"Le grand problème est celui de la viabilité", a estimé l'administrateur délégué nerazzurro Giuseppe Marotta sur DAZN, avant le match contre l'Hellas Vérone.

"C'est un modèle qui ne fonctionne pas, qui ne donne pas de garanties suite à la pandémie de Covid qui a affecté les revenus. J'espère qu'au lieu de se battre, et ne parler que d'instruments financiers, on pourra parler de réforme du football, à travers différents formats", a ajouté le dirigeant de l'Inter, qui a annoncé mercredi son retrait du projet après l'abandon des clubs anglais.

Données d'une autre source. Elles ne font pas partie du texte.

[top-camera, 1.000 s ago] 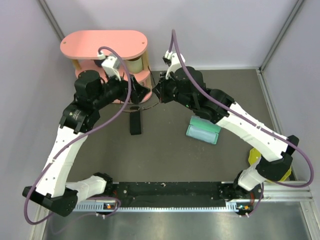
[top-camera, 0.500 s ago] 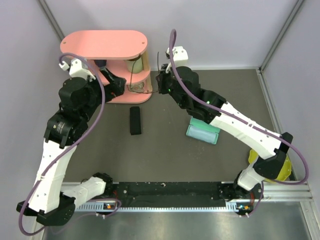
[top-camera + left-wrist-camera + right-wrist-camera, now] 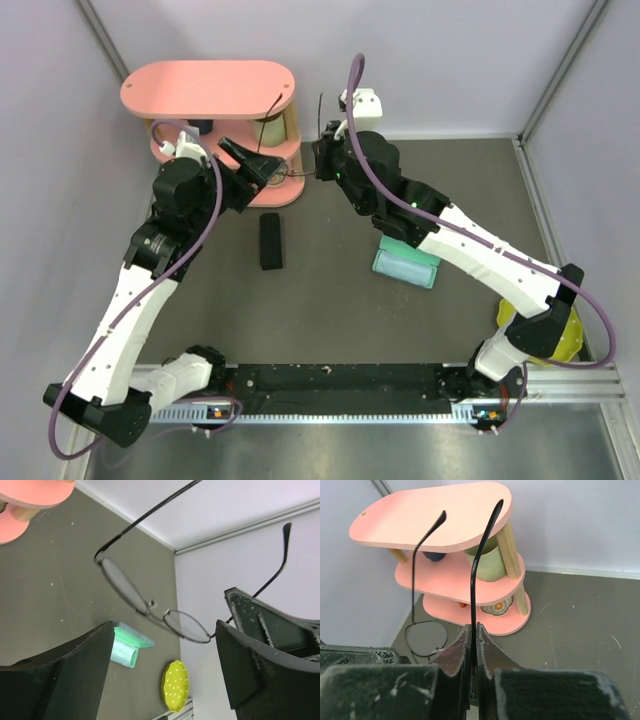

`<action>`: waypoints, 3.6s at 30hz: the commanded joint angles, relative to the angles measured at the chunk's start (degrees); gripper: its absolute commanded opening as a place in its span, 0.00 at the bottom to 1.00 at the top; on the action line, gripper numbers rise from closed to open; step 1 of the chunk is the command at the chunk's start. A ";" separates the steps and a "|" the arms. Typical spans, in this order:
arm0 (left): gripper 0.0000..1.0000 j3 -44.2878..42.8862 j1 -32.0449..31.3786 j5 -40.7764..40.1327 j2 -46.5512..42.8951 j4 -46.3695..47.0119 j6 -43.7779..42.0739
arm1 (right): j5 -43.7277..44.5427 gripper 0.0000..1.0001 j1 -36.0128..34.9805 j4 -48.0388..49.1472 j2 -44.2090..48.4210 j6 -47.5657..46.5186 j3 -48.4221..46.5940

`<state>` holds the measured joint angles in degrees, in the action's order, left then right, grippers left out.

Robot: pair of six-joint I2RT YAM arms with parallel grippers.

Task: Organize the sunglasses
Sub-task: Pass from the right arm to the left, then fold the left temple of the sunglasses with the sunglasses, then fold the right temple of the sunglasses with the sunglasses.

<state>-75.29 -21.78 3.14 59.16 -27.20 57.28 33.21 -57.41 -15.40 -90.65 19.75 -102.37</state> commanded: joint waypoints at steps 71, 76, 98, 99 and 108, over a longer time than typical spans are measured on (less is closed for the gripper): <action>0.00 -2.75 5.61 56.37 6.06 31.71 -0.83 | -50.36 0.00 6.34 11.69 20.77 -1.03 17.45; 0.00 -4.61 5.78 55.30 6.06 24.04 -7.35 | -40.88 0.00 6.52 17.33 27.98 0.73 21.33; 0.00 -4.08 5.70 59.62 5.71 23.07 -12.72 | -70.20 0.00 7.40 15.57 16.56 -4.72 3.40; 0.00 -4.43 5.70 59.97 5.97 23.16 -12.72 | -71.17 0.00 7.40 14.01 16.04 -4.46 3.49; 0.00 -4.61 5.70 62.60 6.32 29.74 -8.32 | -64.63 0.00 7.40 9.60 14.98 -2.52 10.07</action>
<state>-77.69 -16.16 63.11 65.78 -4.56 46.72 -36.07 -50.43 -4.25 -75.70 16.21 -94.56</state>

"Nous sommes dans un moment tragique du football", a ajouté M. Marotta, alors que les trois clubs italiens impliqués dans le projet (Inter, Milan et Juventus) sont dans le collimateur des autres clubs de Serie A.

Selon la Repubblica, onze clubs ont écrit samedi à la Ligue italienne afin de réclamer une assemblée en urgence pour "analyser les actes graves des clubs et de leurs dirigeants et les conséquences en découlant".

"Nous n'avons rien reçu et nous n'en connaissons pas le contenu", a répondu M. Marotta au sujet de ce courrier.

Du côté de la Juventus, le président Andrea Agnelli, l'un des principaux instigateurs du projet avec son homologue du Real Madrid Florentino Perez, est "serein", a assuré le directeur sportif Fabio Paratici.

"Les réactions violentes apparues après l'annonce de la +Super League+ ont détourné l'attention des causes et du pourquoi des propositions qui ont été faites", a-t-il ajouté sur Sky, avant le match des Bianconeri sur le terrain de la Fiorentina.